One of the gifts I gave Dale for his birthday was an (eastern) Indian cookbook. He LOVES Indian food and enjoys cooking, so I thought he might appreciate it. He did. And last weekend, he had us sit down together and use little Post-it notes to mark all the recipes we want to try. After that, we picked a couple of items to make the next day, wrote up a grocery list, and headed to an Indian market. Then we headed to a Korean market, because there was a meal I wanted to prepare as well. We rounded out the grocery shopping at H.E.B.
The Indian food we’d picked for our first attempt were vegetable samosas and Chicken Tikka. The chicken is supposed to marinade overnight, so on Saturday, Dale mixed up the marinade and prepped the chicken.
Sunday evening, I started on the samosa dough while Dale made the filling. I’m not sure what I was doing wrong, but I had a horrible time with the dough. It was only water, flour, margarine and salt, but it was very hard to knead and mix. I finally had to break it into chunks, work the small chunks to mix it thoroughly, then smash all the small chunks back into one mass. Then, I had to divide the dough into a dozens parts and roll out each one to a 7 inch circle. That sounds so much easier than it was. Maybe there wasn’t enough water, but the dough was very elastic and kept shrinking back. I think the best I could manage was 5 or 6 inch circles.

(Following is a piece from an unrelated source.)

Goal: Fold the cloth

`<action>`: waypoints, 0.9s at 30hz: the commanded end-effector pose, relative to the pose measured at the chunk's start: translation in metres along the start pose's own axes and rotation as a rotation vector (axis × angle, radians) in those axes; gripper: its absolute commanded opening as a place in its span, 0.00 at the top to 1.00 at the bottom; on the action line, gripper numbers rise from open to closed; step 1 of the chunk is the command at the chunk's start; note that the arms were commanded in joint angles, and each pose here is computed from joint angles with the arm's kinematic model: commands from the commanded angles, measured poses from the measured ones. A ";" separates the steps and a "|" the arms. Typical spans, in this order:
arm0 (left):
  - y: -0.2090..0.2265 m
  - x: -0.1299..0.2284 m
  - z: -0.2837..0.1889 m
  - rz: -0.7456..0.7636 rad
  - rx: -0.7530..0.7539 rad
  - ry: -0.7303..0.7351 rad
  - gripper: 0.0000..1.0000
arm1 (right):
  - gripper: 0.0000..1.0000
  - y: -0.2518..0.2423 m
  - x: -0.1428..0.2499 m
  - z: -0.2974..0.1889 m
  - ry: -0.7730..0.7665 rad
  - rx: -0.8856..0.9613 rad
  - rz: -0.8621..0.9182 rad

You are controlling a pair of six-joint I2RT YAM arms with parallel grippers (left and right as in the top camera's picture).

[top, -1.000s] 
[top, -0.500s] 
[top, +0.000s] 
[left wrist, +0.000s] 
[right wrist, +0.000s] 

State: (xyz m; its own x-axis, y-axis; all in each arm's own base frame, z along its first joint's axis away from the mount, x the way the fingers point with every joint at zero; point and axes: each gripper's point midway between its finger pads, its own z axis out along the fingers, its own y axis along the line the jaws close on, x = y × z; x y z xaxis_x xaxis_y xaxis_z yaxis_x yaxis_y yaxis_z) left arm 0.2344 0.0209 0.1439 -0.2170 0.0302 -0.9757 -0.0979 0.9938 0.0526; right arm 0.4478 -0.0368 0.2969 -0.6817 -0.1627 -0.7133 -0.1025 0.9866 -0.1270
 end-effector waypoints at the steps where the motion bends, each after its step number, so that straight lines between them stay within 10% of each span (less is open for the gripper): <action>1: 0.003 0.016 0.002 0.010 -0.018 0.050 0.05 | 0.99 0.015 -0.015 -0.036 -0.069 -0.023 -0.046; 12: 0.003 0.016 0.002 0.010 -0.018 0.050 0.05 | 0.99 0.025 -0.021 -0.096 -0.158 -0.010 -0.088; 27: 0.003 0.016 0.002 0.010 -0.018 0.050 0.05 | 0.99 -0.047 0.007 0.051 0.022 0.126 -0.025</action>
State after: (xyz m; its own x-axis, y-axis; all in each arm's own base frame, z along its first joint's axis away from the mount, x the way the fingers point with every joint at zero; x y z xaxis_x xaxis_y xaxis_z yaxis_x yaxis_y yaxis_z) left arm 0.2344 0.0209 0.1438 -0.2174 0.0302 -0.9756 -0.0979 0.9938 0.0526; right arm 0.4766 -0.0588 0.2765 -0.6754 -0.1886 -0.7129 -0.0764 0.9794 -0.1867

Dale had a better time with the filling, which smelled yummy despite the fact that it contained asafetida powder, which is some of the foulest stuff we’ve ever smelled. Really, it smells like rotting food. Like the tupperware container that you discover in the back of the fridge.
Anyway, once I was done with the dough, we fixed up the samosas and Dale threw the pan with the chicken skewers into the broiler part of the oven. (We’ve never used the broiler before, so it took a little bit of searching to discover that it was the drawer beneath the oven door.) I started deep frying the samosas, until Dale sent me away because I was bitching about how much my shoulders and arms hurt after working over the dough.
A little while later Dale came upstairs with a batch of golden-brown samosas and some pale soggy looking chicken. The chicken was cooked, but it didn’t have the nice roasted look it should have. Chicken Tikka’s actually kind of dry, but the yoghurt marinade was still drippy. Dale was clearly disappointed, so I took the chicken back downstairs. I took another look at the broiler, then poked around in the cupboards until I found the broiler pan, then I realized what we had done wrong. Moving the chicken to the broiler pan, I put it back in the broiler, at the top rack, and set the timer for 3 minutes.
When the timer went off, I checked, and the chicken was looking a lot better. I pulled out the pan, turned the pieces as best I could (since they’d been removed from their skewers already), and stuck the pan back in the broiler. The next time the timer went off, I opted to give it another minute and a half, and that turned out to be about 30 seconds too long. I burned the damn chicken.
But, it looked more like it was supposed to, and when we tried it, the flavor was right, so the recipe was good. It was just our broiler knowledge skills that were lacking.
The samosas were a different story. The dough was much too thick, so instead of being nice and crispy, it was kind of hard. But once you got past the dough, the filling was tasty. Dale and I are really hoping the Indian market carries pre-made samosa dough. If it doesn’t we’re going to try making them with wonton or eggroll wrappers so I don’t have to screw up make the dough again.